- Rick kills the leader of the prisoners, Tomas, who tries to assassinate him.
- Episode no.: Season 3 Episode 2
- Directed by: Billy Gierhart
- Written by: Nichole Beattie
- Cinematography by: Rohn Schmidt
- Editing by: Nathan D. Gunn
- Original air date: October 21, 2012

Guest appearances
- IronE Singleton as Theodore "T-Dog" Douglas; Emily Kinney as Beth Greene; Lew Temple as Axel; Theodus Crane as Big Tiny; Nick Gomez as Tomas; Markice Moore as Andrew; Vincent M. Ward as Oscar;

Episode chronology
| ← Previous "Seed" | Next → "Walk with Me" |
- The Walking Dead season 3

= Sick (The Walking Dead) =

"Sick" is the second episode of the third season of the post-apocalyptic horror television series The Walking Dead, which aired on AMC in the United States on October 21, 2012.

==Plot==
In their haste to amputate Hershel Greene's infected right leg while clearing out the prison, Rick and his group encounter five living prisoners, Tomas (Nick Gomez), Andrew (Markice Moore), Big Tiny (Theodus Crane), Axel (Lew Temple), and Oscar (Vincent M. Ward). Rick, Daryl, and T-Dog keep the prisoners at a distance, learning they have been shut away for the last ten months and were unaware of the extent of the walker epidemic. Tomas believes the prison should be theirs, but Rick asserts that since they spilled blood to clear it, the prison belongs to Rick's group. However, Rick does offer to let the prisoners stay in a separate cell block and split the supplies, threatening them with death if they cross into his group's territory. The group returns to their cell block where Hershel is kept in a separate cell and watched over in case he turns. Rick keeps the prisoners in a locked cell temporarily. Rick later tells Lori he does not trust the prisoners and considers killing them.

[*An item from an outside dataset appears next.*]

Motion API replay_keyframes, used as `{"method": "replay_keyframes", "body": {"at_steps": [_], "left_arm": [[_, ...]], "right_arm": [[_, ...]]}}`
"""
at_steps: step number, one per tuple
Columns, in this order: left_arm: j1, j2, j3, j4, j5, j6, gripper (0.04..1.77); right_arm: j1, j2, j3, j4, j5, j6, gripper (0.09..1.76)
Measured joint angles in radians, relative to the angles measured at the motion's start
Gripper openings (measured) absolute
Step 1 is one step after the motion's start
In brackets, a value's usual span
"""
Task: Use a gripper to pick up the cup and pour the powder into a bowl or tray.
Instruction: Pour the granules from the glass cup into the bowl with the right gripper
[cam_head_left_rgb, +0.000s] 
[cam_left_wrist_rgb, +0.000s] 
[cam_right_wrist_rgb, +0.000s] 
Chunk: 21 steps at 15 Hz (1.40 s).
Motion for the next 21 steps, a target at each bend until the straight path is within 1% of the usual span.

Rick offers to help the prisoners clear a cell block and he, Daryl, and T-Dog provide them melee weapons as they show them how to fight off walkers. During this, Big Tiny breaks formation and is scratched in the back by a walker. Unable to save Big Tiny as they had with Hershel, Tomas hacks at Big Tiny with an ax mercilessly to kill him, making Rick and the others uneasy. Later, Tomas disobeys Rick's instructions as they clear out a room, forcing the group to deal with a mass of walkers. In the chaos, Tomas attempts to assassinate Rick twice. Eventually, the walkers are subdued, and Rick confronts Tomas. Tomas claims he was reacting instinctively but Rick drives a machete into Tomas' head, killing him. Andrew reacts by trying to hit Rick with a baseball bat but Rick knocks him down. Andrew runs outside into a courtyard filled with walkers. Rick locks Andrew out, despite his pleas to be let back in. Oscar and Axel profess no knowledge of Tomas' or Andrew's plans and surrender their weapons to Rick's group, and he keeps to his word, letting them stay in the cleared block.

Meanwhile, Carl takes off on his own to get medical supplies from the infirmary, and though successful, is scolded by Lori. Carol has Glenn help her capture a female walker to allow her to practice performing a C-section, as Hershel may not be able to help when Lori goes into labor. They are unaware they are being watched from outside the prison fence by an unknown figure. Hershel starts to show signs of recovery, and is conscious after Rick returns from the other cell block. Later on, Lori tries to strike up an intimate conversation with Rick, who simply thanks her for helping with Hershel, and then walks away.

==Reception==
===Critical response===
The episode was generally well received. Zack Handlen, writing for The A.V. Club, gave the episode a B+ on a scale from A to F. Eric Goldman at IGN gave the episode an 8.0 out of 10.

===Ratings===
Upon its initial broadcast on October 21, 2012, "Sick" was watched by an estimated 9.55 million viewers, down from the season premiere which broke several records when it reached 10.9 million viewers, becoming the most-watched scripted drama telecast on a basic cable network in history, and the most-watched episode of the series to date.